| DIRECTIONS |
Go through the listing below, count the lines that contain "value", and state the number alone.

══════════

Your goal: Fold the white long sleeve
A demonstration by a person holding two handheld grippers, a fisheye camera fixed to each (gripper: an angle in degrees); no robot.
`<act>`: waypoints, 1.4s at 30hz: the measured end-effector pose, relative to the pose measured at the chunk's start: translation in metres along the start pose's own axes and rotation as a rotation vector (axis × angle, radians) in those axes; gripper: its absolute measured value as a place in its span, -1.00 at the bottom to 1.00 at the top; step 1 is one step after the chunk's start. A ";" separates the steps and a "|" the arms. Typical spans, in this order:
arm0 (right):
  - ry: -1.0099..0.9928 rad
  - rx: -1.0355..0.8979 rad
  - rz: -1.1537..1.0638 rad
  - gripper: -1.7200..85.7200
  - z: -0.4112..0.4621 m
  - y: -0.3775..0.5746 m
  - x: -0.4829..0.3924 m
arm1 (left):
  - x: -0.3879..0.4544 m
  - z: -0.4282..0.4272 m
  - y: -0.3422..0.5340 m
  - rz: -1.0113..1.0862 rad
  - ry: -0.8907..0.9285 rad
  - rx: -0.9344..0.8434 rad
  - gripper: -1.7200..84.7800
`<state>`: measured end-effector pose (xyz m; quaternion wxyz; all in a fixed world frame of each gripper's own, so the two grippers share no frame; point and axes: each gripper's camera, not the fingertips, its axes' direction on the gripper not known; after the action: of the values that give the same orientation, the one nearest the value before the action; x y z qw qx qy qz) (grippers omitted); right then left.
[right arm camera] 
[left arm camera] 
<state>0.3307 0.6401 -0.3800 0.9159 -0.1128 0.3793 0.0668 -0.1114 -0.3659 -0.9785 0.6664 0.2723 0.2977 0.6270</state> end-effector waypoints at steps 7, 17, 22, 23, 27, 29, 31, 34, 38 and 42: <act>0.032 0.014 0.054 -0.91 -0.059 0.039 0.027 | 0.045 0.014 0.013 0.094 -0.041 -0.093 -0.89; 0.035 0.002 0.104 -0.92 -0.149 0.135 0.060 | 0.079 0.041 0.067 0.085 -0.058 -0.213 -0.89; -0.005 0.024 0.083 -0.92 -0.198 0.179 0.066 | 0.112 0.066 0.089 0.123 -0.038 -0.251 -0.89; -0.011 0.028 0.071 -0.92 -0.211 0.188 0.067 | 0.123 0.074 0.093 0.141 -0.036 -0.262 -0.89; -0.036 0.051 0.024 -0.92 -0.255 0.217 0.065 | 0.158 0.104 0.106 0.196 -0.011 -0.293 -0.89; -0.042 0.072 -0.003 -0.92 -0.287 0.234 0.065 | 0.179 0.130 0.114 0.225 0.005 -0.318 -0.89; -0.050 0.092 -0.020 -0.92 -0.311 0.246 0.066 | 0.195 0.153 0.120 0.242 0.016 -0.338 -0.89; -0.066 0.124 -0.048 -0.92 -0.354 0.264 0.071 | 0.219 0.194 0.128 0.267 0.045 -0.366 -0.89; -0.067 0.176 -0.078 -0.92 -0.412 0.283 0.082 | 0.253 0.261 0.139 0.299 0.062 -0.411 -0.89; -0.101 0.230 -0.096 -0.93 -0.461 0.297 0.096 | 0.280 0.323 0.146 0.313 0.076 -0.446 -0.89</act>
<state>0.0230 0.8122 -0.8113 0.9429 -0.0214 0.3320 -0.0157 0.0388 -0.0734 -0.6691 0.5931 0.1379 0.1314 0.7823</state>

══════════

| SOLUTION TO THE PROBLEM |
2